Dois cães da raça pitbull atacaram um homem na tarde de sexta-feira (17) em Cambé, cidade localizada no norte do Paraná. Rogério do Nascimento, 54, perdeu a visão de um olho e teve parte da orelha esquerda arrancada após ser mordido repetidas vezes pelos animais, que haviam escapado da residência da tutora por um portão destrancado.
Imagens de câmeras de segurança mostram o momento em que Rogério caminhava sozinho pela calçada, quando um dos cães o alcança e morde sua perna. Em seguida, o segundo animal pula sobre ele, derrubando-o no chão. O homem tenta fugir, atravessando para o meio da rua, mas continua sendo atacado até a chegada de vizinhos e da própria tutora, que intervieram para afastar os pitbulls.

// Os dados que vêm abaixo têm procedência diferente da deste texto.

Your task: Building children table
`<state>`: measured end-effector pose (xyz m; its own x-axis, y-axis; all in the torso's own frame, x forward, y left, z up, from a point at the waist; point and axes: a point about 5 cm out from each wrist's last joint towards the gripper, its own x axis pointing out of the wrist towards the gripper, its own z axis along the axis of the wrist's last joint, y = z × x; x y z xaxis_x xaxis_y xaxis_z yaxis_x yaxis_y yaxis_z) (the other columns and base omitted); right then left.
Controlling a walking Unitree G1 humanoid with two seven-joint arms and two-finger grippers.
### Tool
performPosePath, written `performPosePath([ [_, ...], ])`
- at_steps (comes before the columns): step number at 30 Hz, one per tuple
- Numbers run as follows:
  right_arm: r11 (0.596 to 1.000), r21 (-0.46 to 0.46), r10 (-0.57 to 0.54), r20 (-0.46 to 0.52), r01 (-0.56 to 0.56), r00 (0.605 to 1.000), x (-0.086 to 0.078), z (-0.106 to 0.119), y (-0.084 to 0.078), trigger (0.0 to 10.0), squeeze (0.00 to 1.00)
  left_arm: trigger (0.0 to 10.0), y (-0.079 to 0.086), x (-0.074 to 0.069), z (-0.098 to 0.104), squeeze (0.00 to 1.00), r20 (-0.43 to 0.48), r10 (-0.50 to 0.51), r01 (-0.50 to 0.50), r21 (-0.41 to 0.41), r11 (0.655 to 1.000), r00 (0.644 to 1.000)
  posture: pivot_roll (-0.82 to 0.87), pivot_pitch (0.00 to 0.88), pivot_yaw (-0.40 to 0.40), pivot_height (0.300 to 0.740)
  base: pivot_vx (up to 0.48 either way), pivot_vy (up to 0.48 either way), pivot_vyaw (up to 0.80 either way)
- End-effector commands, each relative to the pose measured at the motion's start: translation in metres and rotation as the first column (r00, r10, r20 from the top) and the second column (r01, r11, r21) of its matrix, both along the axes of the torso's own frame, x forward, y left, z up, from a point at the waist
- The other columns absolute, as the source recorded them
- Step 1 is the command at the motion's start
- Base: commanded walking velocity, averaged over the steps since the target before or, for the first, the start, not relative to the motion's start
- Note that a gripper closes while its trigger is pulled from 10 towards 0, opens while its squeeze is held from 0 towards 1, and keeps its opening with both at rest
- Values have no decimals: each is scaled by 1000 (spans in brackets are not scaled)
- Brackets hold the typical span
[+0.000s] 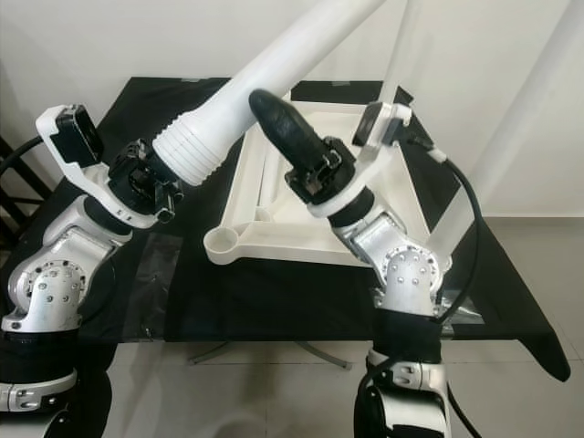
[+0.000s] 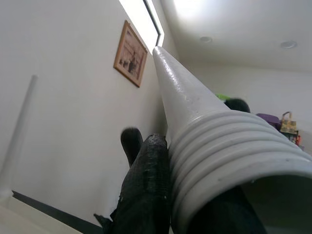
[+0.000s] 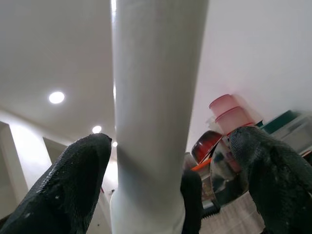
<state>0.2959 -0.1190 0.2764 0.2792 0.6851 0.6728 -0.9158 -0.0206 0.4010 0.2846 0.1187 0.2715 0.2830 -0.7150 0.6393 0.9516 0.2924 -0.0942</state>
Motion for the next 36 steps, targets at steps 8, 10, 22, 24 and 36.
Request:
performPosePath([
  [8, 999, 7, 37, 54, -37, 998, -4, 9, 2, 10000, 0, 10000, -12, -14, -18, 0, -25, -130, 132, 111, 985, 991, -47, 39, -35, 740, 0, 0, 0],
  [10, 999, 17, 45, 66, -46, 997, -5, 12, 1, 10000, 0, 10000, -13, -14, -21, 0, -36, -137, 140, 114, 984, 990, -48, 38, -34, 740, 0, 0, 0],
  [22, 991, 45, 118, 100, -123, 988, -15, 13, 5, 0, 0, 10000, -14, -13, -27, 0, -55, -139, 145, 114, 983, 989, -48, 32, -35, 740, 0, 0, 0],
  [24, 991, 47, 121, 99, -126, 988, -15, 13, 6, 0, 0, 10000, -15, -13, -27, 0, -55, -139, 145, 113, 983, 989, -48, 32, -35, 740, 0, 0, 0],
  [36, 986, 40, 155, 92, -159, 984, -19, 10, 12, 0, 0, 10000, -18, -12, -28, 0, -63, -123, 129, 111, 985, 990, -45, 33, -35, 740, 0, 0, 0],
])
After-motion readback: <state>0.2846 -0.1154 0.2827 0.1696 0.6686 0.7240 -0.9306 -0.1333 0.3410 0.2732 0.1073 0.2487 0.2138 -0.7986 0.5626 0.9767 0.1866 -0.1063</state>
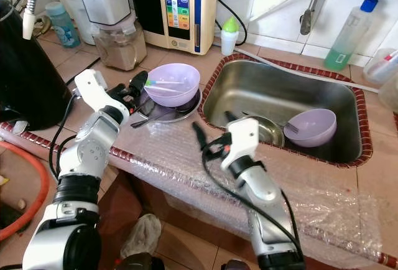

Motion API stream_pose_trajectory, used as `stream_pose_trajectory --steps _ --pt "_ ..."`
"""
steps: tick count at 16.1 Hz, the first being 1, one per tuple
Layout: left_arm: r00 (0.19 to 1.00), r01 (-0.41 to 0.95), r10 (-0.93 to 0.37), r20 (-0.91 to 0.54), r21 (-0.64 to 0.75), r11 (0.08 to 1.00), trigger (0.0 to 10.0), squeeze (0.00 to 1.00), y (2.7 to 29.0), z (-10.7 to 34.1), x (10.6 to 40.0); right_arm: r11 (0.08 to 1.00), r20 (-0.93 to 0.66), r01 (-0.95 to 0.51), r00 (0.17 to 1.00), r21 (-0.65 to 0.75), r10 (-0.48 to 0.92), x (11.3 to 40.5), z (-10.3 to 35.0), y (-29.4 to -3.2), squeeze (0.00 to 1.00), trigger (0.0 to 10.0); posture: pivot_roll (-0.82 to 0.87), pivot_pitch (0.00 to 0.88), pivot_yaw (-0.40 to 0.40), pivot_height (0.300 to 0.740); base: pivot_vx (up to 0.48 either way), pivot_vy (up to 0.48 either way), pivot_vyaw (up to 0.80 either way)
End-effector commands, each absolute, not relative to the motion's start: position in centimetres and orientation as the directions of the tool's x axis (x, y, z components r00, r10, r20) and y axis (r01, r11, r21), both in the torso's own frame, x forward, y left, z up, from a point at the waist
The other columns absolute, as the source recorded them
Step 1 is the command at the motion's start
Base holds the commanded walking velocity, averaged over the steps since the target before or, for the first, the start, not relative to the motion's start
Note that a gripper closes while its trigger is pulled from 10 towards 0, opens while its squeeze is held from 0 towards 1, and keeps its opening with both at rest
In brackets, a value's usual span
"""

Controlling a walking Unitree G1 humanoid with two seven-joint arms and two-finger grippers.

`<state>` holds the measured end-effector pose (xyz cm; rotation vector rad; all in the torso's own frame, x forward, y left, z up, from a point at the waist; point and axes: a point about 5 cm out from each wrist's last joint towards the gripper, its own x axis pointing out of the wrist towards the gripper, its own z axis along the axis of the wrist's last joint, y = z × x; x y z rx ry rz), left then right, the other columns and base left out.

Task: Kitchen organization

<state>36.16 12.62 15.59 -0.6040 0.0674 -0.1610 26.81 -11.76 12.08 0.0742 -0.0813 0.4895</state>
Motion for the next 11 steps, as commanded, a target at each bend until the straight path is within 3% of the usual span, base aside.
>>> stream_pose_trajectory --steps 1,11 --pt "0.985 0.138 -0.173 -0.008 -0.573 0.808 0.0 0.00 12.55 15.79 36.44 0.857 0.109 -0.513 0.856 0.052 0.506 26.69 12.68 -11.21 0.00 10.0 -0.07 0.008 0.065 0.740 0.000 0.000 0.00" --pt "0.989 0.114 -0.148 -0.007 -0.605 0.788 0.0 0.00 13.15 15.42 36.75 0.838 0.093 -0.544 0.837 0.041 0.539 26.82 12.76 -10.76 0.00 10.0 -0.06 0.000 0.055 0.740 0.000 0.000 0.00"
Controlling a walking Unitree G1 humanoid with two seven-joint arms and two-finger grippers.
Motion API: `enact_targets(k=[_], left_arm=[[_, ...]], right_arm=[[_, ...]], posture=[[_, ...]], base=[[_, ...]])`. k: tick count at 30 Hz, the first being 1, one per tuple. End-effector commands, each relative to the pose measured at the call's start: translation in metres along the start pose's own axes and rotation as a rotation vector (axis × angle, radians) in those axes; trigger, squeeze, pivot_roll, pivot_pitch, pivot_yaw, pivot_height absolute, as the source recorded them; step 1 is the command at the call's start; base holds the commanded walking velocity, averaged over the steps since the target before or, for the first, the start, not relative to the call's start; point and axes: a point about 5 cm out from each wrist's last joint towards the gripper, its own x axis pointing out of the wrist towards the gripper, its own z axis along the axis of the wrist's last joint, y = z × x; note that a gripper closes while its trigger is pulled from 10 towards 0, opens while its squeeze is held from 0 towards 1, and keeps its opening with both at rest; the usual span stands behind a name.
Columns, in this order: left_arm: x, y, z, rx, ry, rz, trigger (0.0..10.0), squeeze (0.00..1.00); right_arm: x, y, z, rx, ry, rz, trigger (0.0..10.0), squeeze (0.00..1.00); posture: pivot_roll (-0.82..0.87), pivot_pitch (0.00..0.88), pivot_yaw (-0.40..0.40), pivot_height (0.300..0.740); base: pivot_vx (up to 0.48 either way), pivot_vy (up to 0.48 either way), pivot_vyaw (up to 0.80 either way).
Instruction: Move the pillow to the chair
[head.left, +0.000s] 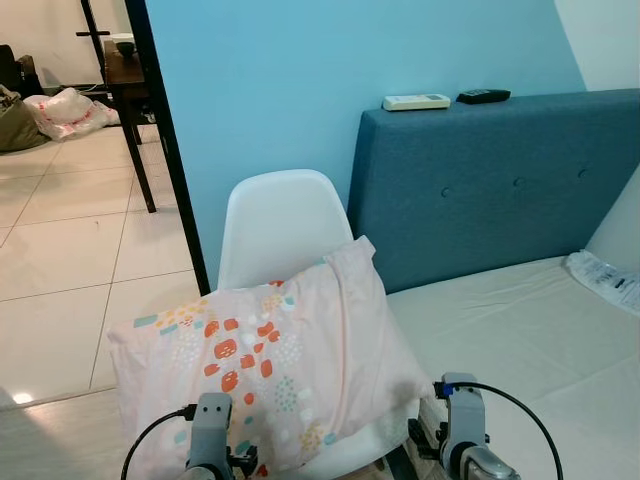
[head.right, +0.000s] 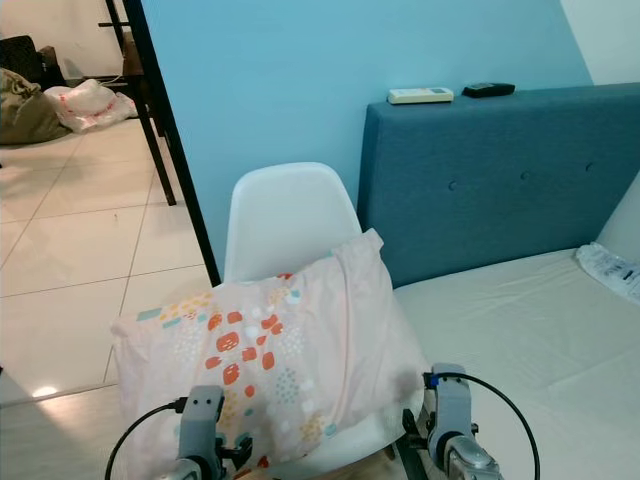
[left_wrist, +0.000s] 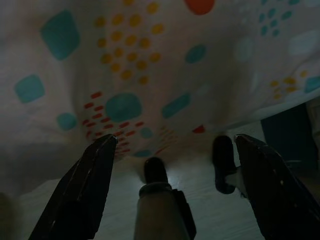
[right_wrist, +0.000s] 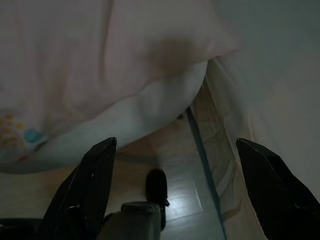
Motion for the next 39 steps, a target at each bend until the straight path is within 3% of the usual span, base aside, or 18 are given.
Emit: enact_targets(k=[1, 22, 28, 39], left_arm=[[-0.001, 0.007, -0.001, 0.013, 0.013, 0.024, 10.0, 0.00], [0.003, -0.002, 0.006, 0.019, 0.003, 0.021, 10.0, 0.00], [0.003, -0.001, 0.006, 0.018, 0.008, 0.026, 10.0, 0.00], [0.004, -0.006, 0.006, 0.046, 0.024, 0.004, 10.0, 0.00]], right_arm=[[0.001, -0.001, 0.005, -0.029, -0.004, -0.008, 10.0, 0.00], [0.007, 0.027, 0.005, -0.123, 0.029, 0.052, 10.0, 0.00], [0.007, 0.025, 0.002, -0.129, 0.042, 0.039, 10.0, 0.00], [0.006, 0.018, -0.001, -0.090, 0.065, -0.028, 10.0, 0.00]], posture=[[-0.05, 0.000, -0.020, 0.740], [-0.04, 0.000, -0.038, 0.740], [-0.05, 0.000, -0.036, 0.740], [-0.05, 0.000, -0.017, 0.740]], base=[[0.000, 0.000, 0.00], [-0.313, 0.000, 0.00], [-0.299, 0.000, 0.00], [0.000, 0.000, -0.79]])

Mesmo com o socorro rápido, as lesões foram graves. Rogério foi levado ao Hospital Universitário (HU) de Londrina, onde passou por cirurgias e permaneceu internado até segunda-feira (20), quando recebeu alta. Segundo familiares, ele ainda enfrenta risco de infecções e terá acompanhamento médico prolongado para reabilitação visual e estética.
Tutora admite falhas e relata ameaças
A tutora dos animais, que preferiu não ser identificada, afirmou em entrevista à RPC, afiliada da TV Globo, que reconhece sua responsabilidade pelo episódio. Segundo ela, o portão da casa costuma permanecer apenas com o cadeado “encaixado”, mas não trancado.
“A gente nunca tranca o portão. Passamos o cadeado, porque não tem como saber que o vento vai abrir”, afirmou.
Ela também mencionou que os pitbulls estavam “muito estressados” por ficarem confinados, e contou já ter buscado adestradores para tentar doá-los, sem sucesso. Em outro trecho da entrevista, revelou ainda que os mesmos cães já haviam se envolvido em um ataque anterior. A tutora relatou estar recebendo ameaças após a divulgação do caso.
Prefeitura diz que já havia feito orientações
Em nota oficial, a Prefeitura de Cambé informou que as tutoras dos cães haviam sido orientadas por equipes de fiscalização e veterinária em três ocasiões diferentes desde julho deste ano. As visitas, segundo o comunicado, reforçaram a necessidade de manter os animais presos e usar focinheira durante saídas com eles.
“A tutora assinou termo de orientação e se comprometeu a adotar as medidas recomendadas”, diz o texto.
O município informou ainda que, após o ataque, recebeu solicitações de apoio da Polícia Civil e da Polícia Ambiental, e que analisa “medidas necessárias para retirar os cães do convívio atual, garantindo a segurança da população e prevenindo novos incidentes”.
A prefeitura afirmou também que a ação não isenta a tutora de possíveis autuações por negligência e que ela poderá responder nas esferas civil e criminal pelos danos causados.
Polícia Civil investiga responsabilidade
De acordo com a Polícia Civil do Paraná (PC-PR), foi instaurado um inquérito para apurar o crime de lesão corporal. Os investigadores trabalham para esclarecer se houve omissão ou dolo eventual — quando o responsável prevê o risco, mas segue agindo. As diligências incluem a coleta de depoimentos, perícia no local e análise das imagens de câmeras de segurança.
Enquanto isso, os animais permanecem sob guarda da tutora, mas poderão ser recolhidos conforme decisão administrativa ou judicial.
O caso reacende o debate sobre a responsabilidade legal dos tutores e sobre políticas públicas para cães de raças consideradas de guarda ou potencialmente perigosas, especialmente quando mantidos sem o devido controle.